## What is needed
Determine how many lines in the records below include the word "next" and output that number alone.

## Provided information

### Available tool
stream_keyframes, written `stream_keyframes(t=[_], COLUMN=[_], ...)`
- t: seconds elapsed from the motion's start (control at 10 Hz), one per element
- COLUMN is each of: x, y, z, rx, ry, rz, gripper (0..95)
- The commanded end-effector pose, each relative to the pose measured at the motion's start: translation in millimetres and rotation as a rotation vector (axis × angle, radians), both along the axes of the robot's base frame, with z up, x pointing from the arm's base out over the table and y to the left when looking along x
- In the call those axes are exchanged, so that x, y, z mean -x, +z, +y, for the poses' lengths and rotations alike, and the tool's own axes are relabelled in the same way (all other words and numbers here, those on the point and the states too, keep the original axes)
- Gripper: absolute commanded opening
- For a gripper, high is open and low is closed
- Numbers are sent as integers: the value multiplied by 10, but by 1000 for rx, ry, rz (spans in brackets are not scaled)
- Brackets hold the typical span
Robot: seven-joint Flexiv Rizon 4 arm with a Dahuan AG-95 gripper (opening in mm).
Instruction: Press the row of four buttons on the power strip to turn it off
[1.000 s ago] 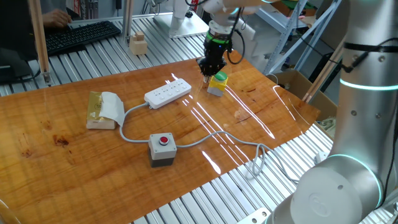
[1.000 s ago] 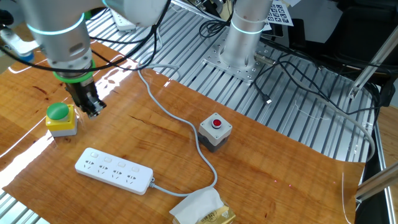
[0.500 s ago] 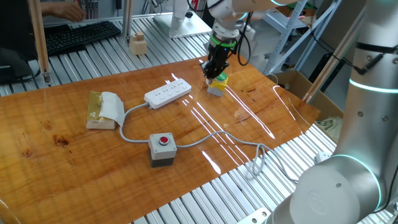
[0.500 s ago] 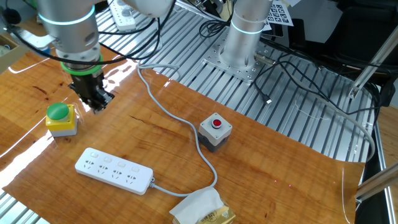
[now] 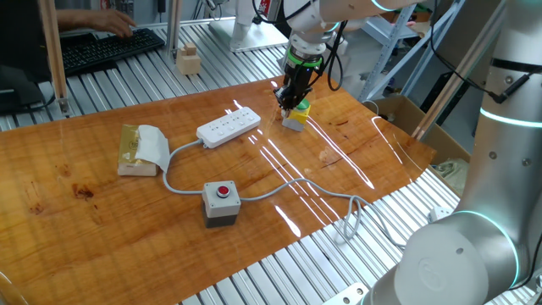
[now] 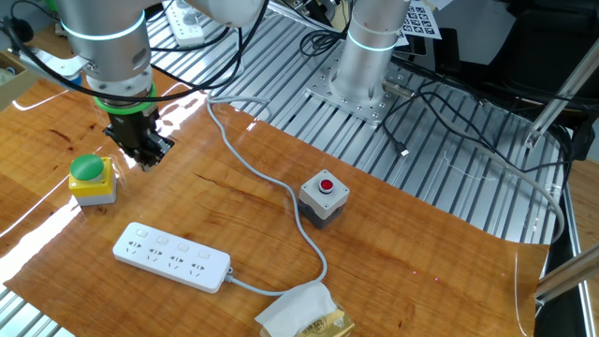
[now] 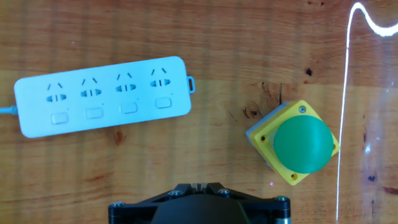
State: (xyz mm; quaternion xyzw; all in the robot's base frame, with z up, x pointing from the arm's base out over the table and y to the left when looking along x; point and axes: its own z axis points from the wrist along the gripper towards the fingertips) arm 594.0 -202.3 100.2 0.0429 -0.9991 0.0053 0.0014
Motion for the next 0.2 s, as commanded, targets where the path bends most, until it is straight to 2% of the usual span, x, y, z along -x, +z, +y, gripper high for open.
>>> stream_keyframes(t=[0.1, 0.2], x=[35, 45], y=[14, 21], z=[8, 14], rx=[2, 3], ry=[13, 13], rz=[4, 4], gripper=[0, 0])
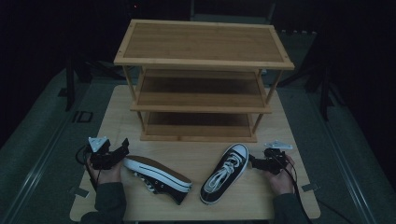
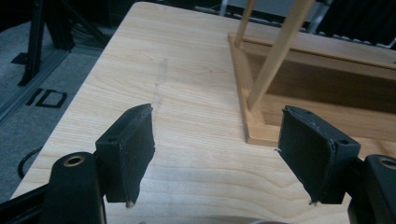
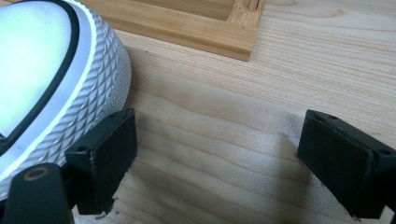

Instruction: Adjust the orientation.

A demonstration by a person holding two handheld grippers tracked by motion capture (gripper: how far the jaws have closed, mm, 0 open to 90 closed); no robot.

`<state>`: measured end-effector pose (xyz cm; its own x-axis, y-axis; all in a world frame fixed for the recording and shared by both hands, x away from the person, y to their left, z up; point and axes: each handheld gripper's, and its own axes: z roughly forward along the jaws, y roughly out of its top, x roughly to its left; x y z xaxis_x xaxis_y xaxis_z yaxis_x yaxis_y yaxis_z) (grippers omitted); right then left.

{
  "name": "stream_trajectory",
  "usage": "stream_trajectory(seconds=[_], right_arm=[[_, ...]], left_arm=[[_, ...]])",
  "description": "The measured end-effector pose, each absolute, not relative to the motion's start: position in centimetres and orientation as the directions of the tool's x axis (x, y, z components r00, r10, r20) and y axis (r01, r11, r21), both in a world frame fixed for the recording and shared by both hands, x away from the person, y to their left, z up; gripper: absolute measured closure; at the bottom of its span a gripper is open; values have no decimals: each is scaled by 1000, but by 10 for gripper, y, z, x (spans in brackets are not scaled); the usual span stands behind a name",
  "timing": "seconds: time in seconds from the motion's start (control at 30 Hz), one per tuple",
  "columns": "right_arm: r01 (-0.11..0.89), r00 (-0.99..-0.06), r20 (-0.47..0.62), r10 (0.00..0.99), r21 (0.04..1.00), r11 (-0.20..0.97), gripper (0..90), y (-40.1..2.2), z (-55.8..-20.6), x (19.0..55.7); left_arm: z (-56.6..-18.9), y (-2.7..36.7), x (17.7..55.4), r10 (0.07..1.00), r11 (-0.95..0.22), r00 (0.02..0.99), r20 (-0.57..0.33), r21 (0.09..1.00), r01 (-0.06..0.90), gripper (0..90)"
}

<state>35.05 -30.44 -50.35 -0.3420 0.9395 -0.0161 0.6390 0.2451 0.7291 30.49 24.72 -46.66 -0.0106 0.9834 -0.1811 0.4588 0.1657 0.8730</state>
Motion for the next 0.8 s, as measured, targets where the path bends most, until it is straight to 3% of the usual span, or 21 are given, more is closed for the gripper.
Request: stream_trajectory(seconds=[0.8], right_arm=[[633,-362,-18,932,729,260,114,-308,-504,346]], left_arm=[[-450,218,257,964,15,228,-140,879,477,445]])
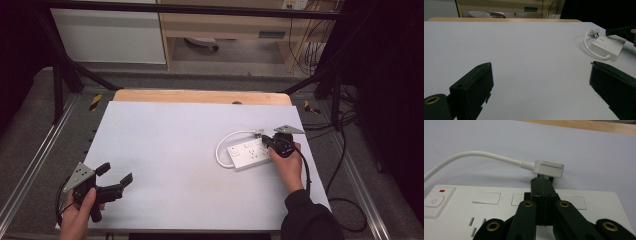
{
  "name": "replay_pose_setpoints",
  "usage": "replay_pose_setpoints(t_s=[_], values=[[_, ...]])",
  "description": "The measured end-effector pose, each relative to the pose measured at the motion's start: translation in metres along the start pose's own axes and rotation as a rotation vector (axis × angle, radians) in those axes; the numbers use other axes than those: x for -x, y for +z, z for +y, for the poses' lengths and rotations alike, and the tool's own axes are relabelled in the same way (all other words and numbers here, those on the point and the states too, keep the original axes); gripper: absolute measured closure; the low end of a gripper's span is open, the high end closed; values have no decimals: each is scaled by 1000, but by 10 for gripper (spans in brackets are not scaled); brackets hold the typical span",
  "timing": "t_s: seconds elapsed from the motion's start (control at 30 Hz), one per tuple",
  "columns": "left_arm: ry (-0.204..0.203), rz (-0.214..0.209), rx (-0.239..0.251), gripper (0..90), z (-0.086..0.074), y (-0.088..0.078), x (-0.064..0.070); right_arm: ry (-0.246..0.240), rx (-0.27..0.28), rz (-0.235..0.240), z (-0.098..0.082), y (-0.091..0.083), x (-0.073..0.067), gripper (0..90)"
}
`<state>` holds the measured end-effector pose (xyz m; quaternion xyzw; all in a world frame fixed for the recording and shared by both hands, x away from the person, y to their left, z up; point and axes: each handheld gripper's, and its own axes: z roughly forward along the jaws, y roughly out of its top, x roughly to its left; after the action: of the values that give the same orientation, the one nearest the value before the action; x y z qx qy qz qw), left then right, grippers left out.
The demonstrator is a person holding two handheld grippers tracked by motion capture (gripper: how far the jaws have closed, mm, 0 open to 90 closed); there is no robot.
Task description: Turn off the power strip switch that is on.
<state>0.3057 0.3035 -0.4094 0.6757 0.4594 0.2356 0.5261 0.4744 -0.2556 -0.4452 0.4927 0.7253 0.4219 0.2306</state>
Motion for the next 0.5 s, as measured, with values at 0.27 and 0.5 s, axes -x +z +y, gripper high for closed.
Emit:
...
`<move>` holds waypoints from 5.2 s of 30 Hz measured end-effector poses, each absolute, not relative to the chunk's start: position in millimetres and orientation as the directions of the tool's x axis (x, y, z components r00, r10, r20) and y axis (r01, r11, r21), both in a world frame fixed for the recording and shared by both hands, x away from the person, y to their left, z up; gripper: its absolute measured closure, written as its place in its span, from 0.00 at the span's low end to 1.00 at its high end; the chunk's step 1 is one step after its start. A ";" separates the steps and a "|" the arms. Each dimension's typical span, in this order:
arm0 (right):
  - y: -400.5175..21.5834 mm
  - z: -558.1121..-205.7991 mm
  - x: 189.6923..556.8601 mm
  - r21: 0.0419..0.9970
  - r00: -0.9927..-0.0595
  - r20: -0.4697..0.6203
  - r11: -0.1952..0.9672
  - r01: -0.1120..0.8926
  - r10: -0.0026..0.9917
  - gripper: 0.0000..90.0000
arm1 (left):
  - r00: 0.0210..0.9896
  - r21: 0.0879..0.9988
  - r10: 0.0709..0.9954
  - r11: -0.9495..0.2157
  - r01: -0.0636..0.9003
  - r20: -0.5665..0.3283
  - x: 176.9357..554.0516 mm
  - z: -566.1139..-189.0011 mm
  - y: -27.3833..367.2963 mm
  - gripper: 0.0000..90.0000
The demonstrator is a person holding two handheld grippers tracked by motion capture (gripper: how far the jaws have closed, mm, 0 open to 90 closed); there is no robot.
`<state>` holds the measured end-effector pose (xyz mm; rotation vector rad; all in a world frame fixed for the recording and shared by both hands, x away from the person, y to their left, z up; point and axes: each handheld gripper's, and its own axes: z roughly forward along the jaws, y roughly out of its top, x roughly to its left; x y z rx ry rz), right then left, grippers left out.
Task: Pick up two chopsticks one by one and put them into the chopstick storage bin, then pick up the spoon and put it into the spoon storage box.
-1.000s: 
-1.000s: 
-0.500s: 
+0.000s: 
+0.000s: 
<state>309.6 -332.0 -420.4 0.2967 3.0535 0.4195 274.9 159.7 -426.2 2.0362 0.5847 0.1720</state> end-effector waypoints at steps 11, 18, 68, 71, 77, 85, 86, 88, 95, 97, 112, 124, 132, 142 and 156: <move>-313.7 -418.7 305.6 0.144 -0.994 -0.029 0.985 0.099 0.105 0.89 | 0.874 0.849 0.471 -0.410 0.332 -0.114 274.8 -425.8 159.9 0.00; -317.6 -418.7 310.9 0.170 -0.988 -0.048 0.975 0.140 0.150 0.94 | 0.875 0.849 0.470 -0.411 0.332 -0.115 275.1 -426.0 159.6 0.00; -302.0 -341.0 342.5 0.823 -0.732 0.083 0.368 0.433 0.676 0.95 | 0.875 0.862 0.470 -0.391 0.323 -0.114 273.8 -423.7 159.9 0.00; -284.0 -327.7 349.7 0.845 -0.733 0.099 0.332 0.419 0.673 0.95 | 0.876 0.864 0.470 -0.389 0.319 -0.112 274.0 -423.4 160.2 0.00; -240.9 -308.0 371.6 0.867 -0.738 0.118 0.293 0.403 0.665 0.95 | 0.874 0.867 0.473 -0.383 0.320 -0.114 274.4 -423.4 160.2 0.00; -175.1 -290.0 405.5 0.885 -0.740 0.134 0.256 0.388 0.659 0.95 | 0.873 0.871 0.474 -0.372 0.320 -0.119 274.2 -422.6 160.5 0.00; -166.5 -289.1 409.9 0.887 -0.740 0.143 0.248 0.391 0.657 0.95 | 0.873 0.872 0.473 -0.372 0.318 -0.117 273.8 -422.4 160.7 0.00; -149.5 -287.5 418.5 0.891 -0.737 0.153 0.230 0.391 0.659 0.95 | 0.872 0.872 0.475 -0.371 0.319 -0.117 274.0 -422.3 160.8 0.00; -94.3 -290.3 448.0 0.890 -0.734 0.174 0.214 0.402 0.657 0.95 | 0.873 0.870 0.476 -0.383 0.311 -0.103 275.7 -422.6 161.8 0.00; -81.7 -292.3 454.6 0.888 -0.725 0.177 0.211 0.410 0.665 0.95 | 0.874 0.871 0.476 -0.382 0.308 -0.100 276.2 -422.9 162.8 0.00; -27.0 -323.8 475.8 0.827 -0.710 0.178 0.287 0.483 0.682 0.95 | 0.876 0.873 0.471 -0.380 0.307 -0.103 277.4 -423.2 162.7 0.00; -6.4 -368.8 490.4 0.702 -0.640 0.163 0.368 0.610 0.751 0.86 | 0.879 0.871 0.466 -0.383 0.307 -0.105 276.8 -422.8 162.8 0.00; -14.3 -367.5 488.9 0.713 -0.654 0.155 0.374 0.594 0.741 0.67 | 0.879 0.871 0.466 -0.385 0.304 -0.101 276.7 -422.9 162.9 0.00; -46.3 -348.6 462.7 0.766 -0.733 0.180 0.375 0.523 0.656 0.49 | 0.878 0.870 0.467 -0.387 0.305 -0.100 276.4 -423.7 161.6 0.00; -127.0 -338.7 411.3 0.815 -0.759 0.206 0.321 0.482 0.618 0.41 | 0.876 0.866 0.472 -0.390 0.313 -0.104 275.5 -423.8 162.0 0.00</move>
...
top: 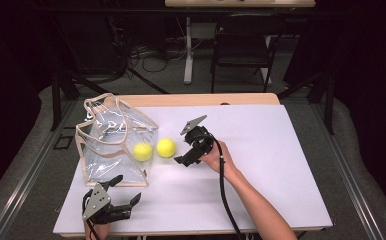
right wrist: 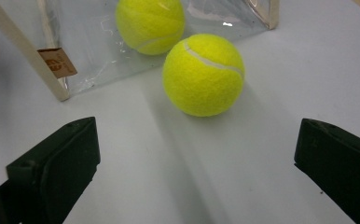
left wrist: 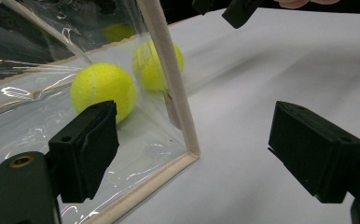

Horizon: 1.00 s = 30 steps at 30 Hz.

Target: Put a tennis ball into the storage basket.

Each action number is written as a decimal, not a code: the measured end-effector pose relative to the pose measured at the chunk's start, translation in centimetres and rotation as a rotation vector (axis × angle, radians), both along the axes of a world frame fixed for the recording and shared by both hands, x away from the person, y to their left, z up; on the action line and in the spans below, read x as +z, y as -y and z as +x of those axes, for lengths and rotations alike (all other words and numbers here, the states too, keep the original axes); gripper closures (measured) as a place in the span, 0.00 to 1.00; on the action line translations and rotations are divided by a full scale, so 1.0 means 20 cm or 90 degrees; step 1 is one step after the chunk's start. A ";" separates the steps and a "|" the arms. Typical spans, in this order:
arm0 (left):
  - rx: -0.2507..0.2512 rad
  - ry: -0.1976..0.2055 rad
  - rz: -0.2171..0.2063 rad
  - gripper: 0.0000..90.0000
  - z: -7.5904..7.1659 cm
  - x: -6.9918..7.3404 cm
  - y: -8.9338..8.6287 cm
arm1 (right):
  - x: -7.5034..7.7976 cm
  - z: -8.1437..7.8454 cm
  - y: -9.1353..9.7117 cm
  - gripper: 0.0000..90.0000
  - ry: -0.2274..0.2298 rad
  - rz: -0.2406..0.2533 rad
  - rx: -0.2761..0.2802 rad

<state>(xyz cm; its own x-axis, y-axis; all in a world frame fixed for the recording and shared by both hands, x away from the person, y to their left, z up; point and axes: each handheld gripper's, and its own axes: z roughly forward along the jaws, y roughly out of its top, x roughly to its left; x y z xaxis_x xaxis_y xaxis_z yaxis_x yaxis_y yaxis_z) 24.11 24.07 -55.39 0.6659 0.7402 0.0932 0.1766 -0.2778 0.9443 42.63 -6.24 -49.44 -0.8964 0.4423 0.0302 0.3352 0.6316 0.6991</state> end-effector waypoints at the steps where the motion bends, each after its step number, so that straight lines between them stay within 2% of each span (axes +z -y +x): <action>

## Your solution
3